Item 6. Contracts, Arrangements, Understandings or Relationships with
Respect to Securities of the Issuer.
Mr. Stanich has three employee stock options to purchase a total of
33,000 shares of Common Stock. One option (granted under the Issuer's Long
Term Incentive Plan) permits him to purchase up to 20,000 shares at $2.25
<PAGE>
per share on or before December 10, 2006. One-half of such option is
currently exercisable and the remainder becomes exercisable on December 10,
1997. A second option (granted pursuant to the Issuer's 1983 Incentive
Stock Option Plan) permits Mr. Stanich to purchase up to 10,000 shares at
$4.00 per share on or before June 14, 1998. A third option (granted
pursuant to the Issuer's 1983 Incentive Stock Option Plan) permits Mr.
Stanich to purchase up to 3,000 shares at $2.75 per share on or before
October 20, 1997. The options are not transferable (except by will or the
laws of descent and distribution) and will terminate at certain times prior
to their expiration in the event of a termination of employment.
Item 7. Material to be Filed as Exhibits.
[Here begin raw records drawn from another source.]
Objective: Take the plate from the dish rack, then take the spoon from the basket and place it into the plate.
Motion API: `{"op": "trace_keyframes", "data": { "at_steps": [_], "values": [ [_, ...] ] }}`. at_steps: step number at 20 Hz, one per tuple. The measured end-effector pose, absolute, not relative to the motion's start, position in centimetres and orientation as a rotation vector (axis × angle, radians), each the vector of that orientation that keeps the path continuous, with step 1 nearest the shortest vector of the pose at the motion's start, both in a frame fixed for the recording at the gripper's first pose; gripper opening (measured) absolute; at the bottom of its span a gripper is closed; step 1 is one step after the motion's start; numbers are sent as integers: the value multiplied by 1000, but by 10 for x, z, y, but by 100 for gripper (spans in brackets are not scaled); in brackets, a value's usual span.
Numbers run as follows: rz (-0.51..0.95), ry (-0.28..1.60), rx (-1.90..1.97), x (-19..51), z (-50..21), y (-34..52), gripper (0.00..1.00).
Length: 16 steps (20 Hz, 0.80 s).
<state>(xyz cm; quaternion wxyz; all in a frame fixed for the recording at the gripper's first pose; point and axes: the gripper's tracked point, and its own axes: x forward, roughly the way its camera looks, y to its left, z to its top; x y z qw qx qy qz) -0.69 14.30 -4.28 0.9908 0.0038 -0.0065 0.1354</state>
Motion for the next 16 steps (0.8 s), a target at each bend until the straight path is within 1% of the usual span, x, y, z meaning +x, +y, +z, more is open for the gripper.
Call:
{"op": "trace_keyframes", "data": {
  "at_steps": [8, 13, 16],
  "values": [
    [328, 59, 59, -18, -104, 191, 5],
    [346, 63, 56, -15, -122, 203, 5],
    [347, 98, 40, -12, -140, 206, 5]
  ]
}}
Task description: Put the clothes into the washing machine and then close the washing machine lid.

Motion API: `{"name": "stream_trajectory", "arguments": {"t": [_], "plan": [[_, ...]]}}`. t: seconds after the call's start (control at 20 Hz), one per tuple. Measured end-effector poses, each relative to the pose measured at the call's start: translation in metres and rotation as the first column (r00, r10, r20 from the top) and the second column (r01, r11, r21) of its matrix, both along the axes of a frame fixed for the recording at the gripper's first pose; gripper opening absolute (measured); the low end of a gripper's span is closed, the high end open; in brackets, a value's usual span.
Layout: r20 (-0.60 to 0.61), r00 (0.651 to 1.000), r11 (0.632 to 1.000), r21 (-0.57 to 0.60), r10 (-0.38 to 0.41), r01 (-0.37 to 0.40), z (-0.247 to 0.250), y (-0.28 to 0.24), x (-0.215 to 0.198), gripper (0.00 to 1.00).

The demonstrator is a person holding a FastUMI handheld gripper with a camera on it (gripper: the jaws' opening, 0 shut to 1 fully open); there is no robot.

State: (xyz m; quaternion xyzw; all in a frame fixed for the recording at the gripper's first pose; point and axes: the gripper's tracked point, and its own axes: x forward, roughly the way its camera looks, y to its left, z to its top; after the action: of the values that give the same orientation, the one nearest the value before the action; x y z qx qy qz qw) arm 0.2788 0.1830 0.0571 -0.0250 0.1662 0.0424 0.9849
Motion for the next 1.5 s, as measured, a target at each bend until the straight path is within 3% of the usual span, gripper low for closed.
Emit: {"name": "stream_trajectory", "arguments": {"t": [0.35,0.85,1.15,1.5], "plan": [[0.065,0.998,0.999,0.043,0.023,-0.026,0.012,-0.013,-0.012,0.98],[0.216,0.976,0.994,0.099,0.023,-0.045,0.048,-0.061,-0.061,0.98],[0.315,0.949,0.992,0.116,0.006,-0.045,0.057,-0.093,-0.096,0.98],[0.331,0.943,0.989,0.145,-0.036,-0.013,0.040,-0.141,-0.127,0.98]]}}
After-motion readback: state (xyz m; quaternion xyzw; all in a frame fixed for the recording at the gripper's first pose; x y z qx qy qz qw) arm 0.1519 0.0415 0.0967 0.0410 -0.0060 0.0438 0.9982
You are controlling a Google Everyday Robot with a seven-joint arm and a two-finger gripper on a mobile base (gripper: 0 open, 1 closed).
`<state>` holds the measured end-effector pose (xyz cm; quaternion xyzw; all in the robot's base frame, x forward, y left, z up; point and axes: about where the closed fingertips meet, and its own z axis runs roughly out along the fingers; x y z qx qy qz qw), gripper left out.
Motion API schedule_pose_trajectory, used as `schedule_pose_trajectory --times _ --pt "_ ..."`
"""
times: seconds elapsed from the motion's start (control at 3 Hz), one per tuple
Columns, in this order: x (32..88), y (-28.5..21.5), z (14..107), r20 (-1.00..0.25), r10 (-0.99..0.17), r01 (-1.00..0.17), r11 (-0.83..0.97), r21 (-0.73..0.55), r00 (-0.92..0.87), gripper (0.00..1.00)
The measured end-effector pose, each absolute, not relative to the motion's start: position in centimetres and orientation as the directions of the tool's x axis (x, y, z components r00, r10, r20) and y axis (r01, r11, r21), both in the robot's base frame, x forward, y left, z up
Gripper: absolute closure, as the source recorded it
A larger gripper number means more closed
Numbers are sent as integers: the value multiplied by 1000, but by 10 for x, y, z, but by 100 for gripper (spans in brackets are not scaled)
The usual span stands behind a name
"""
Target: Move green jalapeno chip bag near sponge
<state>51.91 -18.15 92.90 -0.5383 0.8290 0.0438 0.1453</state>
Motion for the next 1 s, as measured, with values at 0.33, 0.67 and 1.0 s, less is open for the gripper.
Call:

Exhibit 1 1983 Incentive Stock Option Plan of Daedalus Enterprises,
Inc. (filed as exhibit 10.60 to the Issuer's 1994 Form 10-K
and incorporated herein by reference)
Exhibit 2 Daedalus Enterprises, Inc. Long-Term Incentive Plan (filed
as exhibit 10.610 to the Issuer's 1994 Form 10-K and
incorporated herein by reference)
SIGNATURE
After reasonable inquiry and to the best of their knowledge and
belief, the undersigned certify that the information set forth in this
statement is true, complete and correct.